The Doctor answers a distress call from a worldship where the occupants are going mad and spontaneously combusting. They say it is all the fault of a baby. But who are these invisible aliens hiding in the walls?


Candlelight flickered in the console room. A soft jazz number played in the background. Up on the dais the Doctor's legs poked out from under the console, his feet bobbing merrily as he tinkered. The soft background thrum of the Tardis echoed in the vast, librarylike space.

The bleeping of a distress call shattered the peace. The Doctor bolted upright and hit his head on the underside of the console. With an oath he jumped up and slapped irritably at the volume control, muting the siren.

He deftly worked the controls, locating the origin of the distress call. "Hmm," he checked the readouts, "Automated distress beacon, no further information." He stared up at the the old fashioned monitor which showed a large spherical ceramic ship rolling placidly through space. The ship had a few nicks and dings and some smudges of meteor collisions, which only enhanced it's resemblance to a cue ball. There was no apparent damage, no hostile attacking aliens.

"Interesting." With a grin, he kicked the toolbox underneath the console and started setting coordinates.

The Tardis materialized in a long corridor. The Doctor stepped out, a slender man in a bottle green coat and cravat, he looked around. The corridor was deserted. He stuffed his hands in his pants pockets and did a quick turn, then set off in a random direction.

The ship walls were the flat gray color of potter's clay with a wide strip of energized crystals in the ceiling providing light. Potted plants dotted the corridor at regular intervals, giving it the look of a college campus, or a doctor's office. The Doctor inhaled the air that had that wonderful earthy smell of a countryside after the rain.

He leaned forward to examine the wall, scratching at it with his fingernail.
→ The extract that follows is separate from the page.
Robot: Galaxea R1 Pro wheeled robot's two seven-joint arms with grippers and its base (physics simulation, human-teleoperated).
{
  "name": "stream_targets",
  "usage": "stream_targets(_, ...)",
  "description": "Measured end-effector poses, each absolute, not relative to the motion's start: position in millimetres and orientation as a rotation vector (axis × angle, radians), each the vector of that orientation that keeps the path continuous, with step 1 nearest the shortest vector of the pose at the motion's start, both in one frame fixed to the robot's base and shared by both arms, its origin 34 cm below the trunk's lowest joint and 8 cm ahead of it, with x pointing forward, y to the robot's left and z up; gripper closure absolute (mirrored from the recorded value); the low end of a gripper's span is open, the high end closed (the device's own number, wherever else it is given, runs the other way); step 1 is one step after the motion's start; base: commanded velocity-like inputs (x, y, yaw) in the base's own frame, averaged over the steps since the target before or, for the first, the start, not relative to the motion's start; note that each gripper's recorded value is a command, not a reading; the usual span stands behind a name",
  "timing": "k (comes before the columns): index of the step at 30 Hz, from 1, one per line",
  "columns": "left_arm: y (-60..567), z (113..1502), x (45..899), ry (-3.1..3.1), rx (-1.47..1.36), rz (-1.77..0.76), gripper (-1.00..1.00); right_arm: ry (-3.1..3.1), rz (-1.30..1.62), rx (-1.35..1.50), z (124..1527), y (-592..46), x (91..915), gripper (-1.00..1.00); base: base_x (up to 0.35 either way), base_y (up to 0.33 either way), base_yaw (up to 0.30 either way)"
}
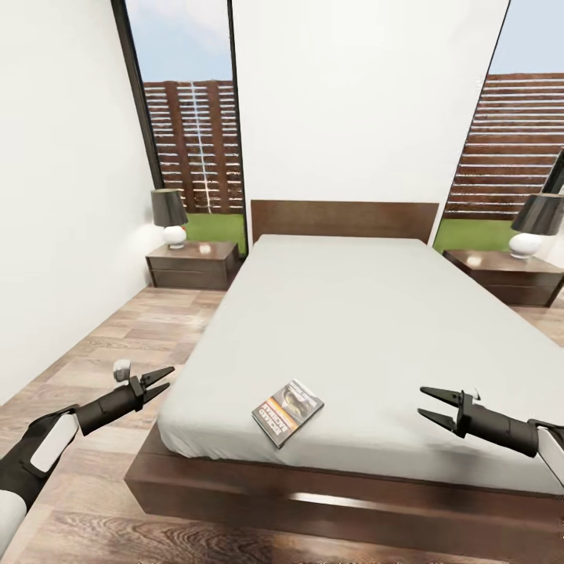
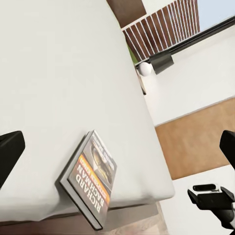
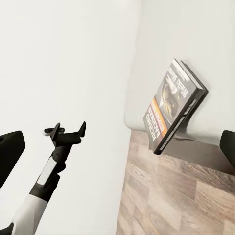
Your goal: In the bedroom, move the book from the bed onto either nightstand, and place the two sandals side by side next to the bed.
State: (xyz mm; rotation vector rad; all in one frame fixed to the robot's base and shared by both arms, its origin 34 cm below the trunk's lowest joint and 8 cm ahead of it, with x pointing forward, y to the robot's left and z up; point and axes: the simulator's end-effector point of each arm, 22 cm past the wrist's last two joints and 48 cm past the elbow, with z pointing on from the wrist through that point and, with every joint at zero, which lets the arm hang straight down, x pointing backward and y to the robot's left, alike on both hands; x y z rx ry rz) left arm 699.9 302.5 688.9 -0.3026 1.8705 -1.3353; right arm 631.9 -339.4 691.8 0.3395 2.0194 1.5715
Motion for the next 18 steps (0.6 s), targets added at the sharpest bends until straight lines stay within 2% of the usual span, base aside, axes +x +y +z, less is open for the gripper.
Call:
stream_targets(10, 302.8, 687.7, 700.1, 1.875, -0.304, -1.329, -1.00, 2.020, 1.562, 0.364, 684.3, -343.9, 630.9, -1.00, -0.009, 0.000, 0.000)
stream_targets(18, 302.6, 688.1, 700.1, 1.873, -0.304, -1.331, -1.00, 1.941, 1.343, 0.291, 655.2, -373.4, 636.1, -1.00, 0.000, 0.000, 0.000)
He pressed hard with his thumb. The wall gave, leaving a shallow thumbprint.

He looked up at the sound of footsteps.

A young man in a yellow and black uniform approached down the corridor, oblivious to the Doctor. The Doctor watched as he knelt in front of a plain section of wall and used a spray bottle to mist a portion of the wall a dark gray. He returned the bottle to a loop on his belt and drew a machete, which he stabbed into the wall, cutting out a circle as big as his head, mitering the cut so the circle couldn't fall back into the wall. He pushed his fingertips into the clay and lifted out a circle, a good six inches thick, from the wall and set it aside.

Inside the wall was an easily recognizable array of electronics.
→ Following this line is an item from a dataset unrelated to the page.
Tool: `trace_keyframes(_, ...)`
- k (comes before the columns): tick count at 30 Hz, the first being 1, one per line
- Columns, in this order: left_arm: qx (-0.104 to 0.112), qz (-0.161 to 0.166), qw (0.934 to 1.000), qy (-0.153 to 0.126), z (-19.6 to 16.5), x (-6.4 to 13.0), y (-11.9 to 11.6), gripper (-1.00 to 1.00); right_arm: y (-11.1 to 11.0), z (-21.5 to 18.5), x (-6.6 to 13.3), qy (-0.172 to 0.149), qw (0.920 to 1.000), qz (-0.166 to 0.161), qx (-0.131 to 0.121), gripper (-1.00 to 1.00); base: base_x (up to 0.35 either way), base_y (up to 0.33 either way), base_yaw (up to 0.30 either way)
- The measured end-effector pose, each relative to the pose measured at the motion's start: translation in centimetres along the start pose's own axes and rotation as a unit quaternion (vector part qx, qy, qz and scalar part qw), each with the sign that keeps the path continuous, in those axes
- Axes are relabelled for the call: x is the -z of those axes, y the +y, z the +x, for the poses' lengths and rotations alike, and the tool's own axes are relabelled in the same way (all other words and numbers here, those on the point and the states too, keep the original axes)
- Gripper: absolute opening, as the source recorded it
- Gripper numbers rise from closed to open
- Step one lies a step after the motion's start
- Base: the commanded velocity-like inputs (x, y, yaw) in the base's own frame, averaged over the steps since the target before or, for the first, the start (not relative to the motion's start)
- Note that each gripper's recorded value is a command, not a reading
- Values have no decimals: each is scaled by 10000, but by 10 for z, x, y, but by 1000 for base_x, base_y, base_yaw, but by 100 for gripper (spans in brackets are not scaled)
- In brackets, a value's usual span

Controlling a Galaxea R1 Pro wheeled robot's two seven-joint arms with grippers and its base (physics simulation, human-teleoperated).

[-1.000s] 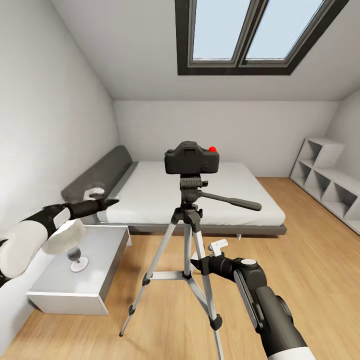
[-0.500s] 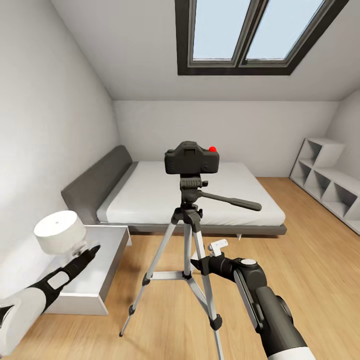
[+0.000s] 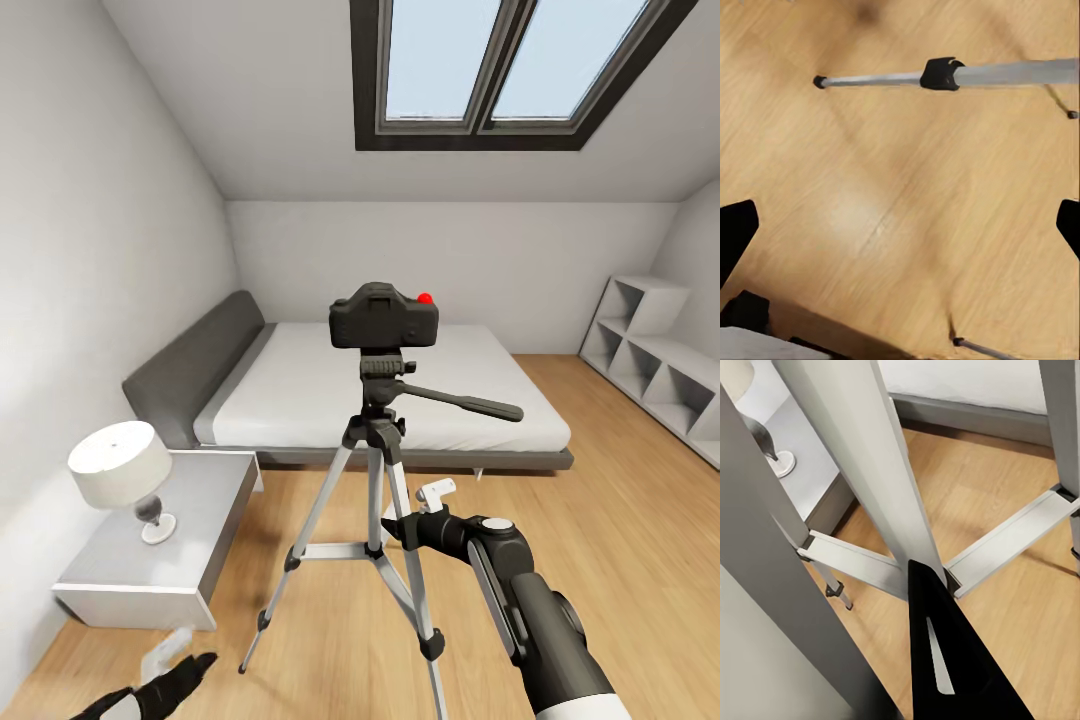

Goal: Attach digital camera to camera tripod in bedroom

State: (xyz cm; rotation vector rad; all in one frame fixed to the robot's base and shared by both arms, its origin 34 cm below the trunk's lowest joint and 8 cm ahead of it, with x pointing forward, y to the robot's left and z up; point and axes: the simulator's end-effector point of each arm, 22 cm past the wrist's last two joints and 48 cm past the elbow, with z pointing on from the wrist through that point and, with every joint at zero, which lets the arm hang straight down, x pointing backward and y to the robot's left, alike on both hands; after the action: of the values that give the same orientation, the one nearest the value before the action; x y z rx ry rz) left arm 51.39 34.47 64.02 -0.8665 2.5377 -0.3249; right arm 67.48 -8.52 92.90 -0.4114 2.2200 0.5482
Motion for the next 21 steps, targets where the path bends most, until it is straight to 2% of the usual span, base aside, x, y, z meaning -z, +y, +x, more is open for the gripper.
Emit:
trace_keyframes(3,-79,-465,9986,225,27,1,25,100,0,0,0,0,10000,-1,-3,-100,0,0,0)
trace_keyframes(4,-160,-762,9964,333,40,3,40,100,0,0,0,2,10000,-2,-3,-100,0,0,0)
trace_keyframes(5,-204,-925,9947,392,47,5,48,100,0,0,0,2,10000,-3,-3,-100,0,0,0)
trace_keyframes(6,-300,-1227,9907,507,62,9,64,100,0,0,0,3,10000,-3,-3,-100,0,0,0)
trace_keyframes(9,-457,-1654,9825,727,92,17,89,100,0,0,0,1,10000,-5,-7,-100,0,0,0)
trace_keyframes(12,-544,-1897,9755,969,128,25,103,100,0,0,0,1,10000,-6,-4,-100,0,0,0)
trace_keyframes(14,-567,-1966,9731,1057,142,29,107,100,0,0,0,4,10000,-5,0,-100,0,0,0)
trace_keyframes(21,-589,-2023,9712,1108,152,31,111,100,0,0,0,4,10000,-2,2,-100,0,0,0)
The Doctor casually walked up behind the boy, munching on jelly babies. "What's the trouble?" he asked.

The boy turned and looked him over with preternatural calm. "I don't know you," he said, disinterested.

"I'm the Doctor. Have a jelly baby?"

"No. Thank you." The boy turned back to his work.

"So what's going on?" The Doctor looked over his shoulder.

The boy flicked some switches inside the circuitry and all the power lights came on, lines humming. "The captain said to cut all external communication lines until the baby is found." He picked up his machete and slipped its wide metal blade in behind the mess of electrical wires.

"Wait!" The Doctor lunged forward.

The boy yanked the machete, severing the wires.

Blue lightning exploded from the circuitry. An aura of crackling blue energy surrounded the boy, he jerked. The Doctor was blown backward by the explosion.

The young technician calmly picked up the circle of clay and fitted it back into its niche over the burned out mess of wires. He didn't seem to notice anything odd had happened. He used his thumbs to smooth the cut edges of the clay back together and turned to the Doctor. "I'll take you to the captain if you like. He'll help you with whatever your business is." He retrieved his knife, settled the spray bottle back in its loop, and wiped his hands on a towel before tucking it back in his pocket.

That was different, the Doctor thought. Usually he was grabbed and hauled up before the authorities whether he like it or not. This young man seemed completely indifferent, almost detached. Mystified, the Doctor waved a hand for him to lead the way.

The boy wasn't much of a conversationalist. In fact, he seems singularly uninterested in why the Doctor was there.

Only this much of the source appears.